__What you are asked to do__:
The whole listing should come back exactly as written, except for the pictures.

__Data below__:
───

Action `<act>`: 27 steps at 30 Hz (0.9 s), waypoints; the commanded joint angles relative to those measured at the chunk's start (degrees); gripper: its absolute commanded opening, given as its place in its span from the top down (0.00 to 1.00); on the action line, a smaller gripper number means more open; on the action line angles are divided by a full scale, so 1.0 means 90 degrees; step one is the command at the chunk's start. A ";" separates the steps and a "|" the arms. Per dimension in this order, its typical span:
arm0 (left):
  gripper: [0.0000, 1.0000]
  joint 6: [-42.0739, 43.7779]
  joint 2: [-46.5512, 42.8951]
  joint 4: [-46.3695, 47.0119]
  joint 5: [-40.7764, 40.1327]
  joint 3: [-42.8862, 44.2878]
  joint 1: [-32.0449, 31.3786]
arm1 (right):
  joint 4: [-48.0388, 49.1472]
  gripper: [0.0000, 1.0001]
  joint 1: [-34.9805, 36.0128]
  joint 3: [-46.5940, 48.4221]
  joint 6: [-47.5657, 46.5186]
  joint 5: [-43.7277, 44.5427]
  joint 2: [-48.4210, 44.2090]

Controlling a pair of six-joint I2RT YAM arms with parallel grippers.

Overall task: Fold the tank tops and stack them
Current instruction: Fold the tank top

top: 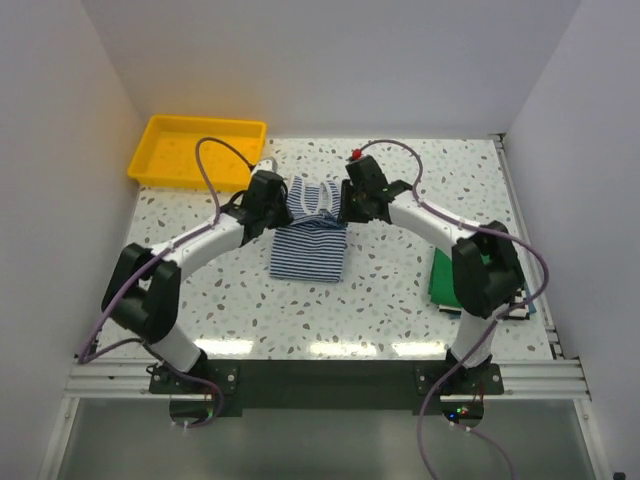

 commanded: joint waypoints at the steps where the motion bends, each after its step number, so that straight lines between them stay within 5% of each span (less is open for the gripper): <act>1: 0.67 0.0203 0.0824 0.1092 0.0289 0.0420 0.0318 | 0.0470 0.54 -0.0235 0.0724 -0.0480 -0.0382 0.0763; 4: 0.43 0.0184 0.1129 0.1249 0.0308 0.0576 0.0504 | 0.0548 0.41 -0.0421 0.0950 -0.0617 -0.0382 0.1087; 11: 0.44 -0.0216 0.0173 0.1249 0.0240 -0.0154 0.0301 | 0.0245 0.38 -0.0247 0.0493 -0.0647 0.0270 0.0239; 19: 0.68 -0.1036 -0.0433 0.1249 -0.0083 -0.1373 -0.0609 | 0.0244 0.51 0.0564 0.0727 -0.0520 0.0751 0.0735; 27: 0.96 -0.1418 -0.0482 0.1766 0.0093 -0.2770 -0.0970 | 0.0499 0.53 0.1013 -0.0073 -0.0276 0.0867 0.1010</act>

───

__Answer space__:
Action `<act>`: 27 steps at 30 Hz (0.9 s), waypoints; the commanded joint angles relative to those measured at the chunk's start (degrees); gripper: its absolute commanded opening, given as its place in its span from the top down (0.00 to 1.00); on the action line, a smaller gripper number means more open; on the action line angles are divided by a full scale, so 1.0 means 90 degrees; step one is the command at the chunk's start. A ";" separates the steps and a "|" the arms. Per dimension in this order, its typical span:
arm0 (left):
  gripper: [0.0000, 1.0000]
  joint 6: [-42.0739, 43.7779]
  joint 2: [-46.5512, 42.8951]
  joint 4: [-46.3695, 47.0119]
  joint 5: [-40.7764, 40.1327]
  joint 3: [-42.8862, 44.2878]
  joint 1: [-32.0449, 31.3786]
arm1 (right):
  joint 4: [-48.0388, 49.1472]
  gripper: [0.0000, 1.0001]
  joint 1: [-34.9805, 36.0128]
  joint 3: [-46.5940, 48.4221]
  joint 6: [-47.5657, 46.5186]
  joint 5: [-43.7277, 44.5427]
  joint 2: [-48.4210, 44.2090]

Controlling a pair of six-joint I2RT YAM arms with parallel grippers.

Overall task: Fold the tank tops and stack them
Current instruction: Fold the tank top

top: 

 commanded: joint waypoints at the steps where the motion bends, each after its step number, so that straight lines between them stay within 5% of each span (less is open for the gripper): <act>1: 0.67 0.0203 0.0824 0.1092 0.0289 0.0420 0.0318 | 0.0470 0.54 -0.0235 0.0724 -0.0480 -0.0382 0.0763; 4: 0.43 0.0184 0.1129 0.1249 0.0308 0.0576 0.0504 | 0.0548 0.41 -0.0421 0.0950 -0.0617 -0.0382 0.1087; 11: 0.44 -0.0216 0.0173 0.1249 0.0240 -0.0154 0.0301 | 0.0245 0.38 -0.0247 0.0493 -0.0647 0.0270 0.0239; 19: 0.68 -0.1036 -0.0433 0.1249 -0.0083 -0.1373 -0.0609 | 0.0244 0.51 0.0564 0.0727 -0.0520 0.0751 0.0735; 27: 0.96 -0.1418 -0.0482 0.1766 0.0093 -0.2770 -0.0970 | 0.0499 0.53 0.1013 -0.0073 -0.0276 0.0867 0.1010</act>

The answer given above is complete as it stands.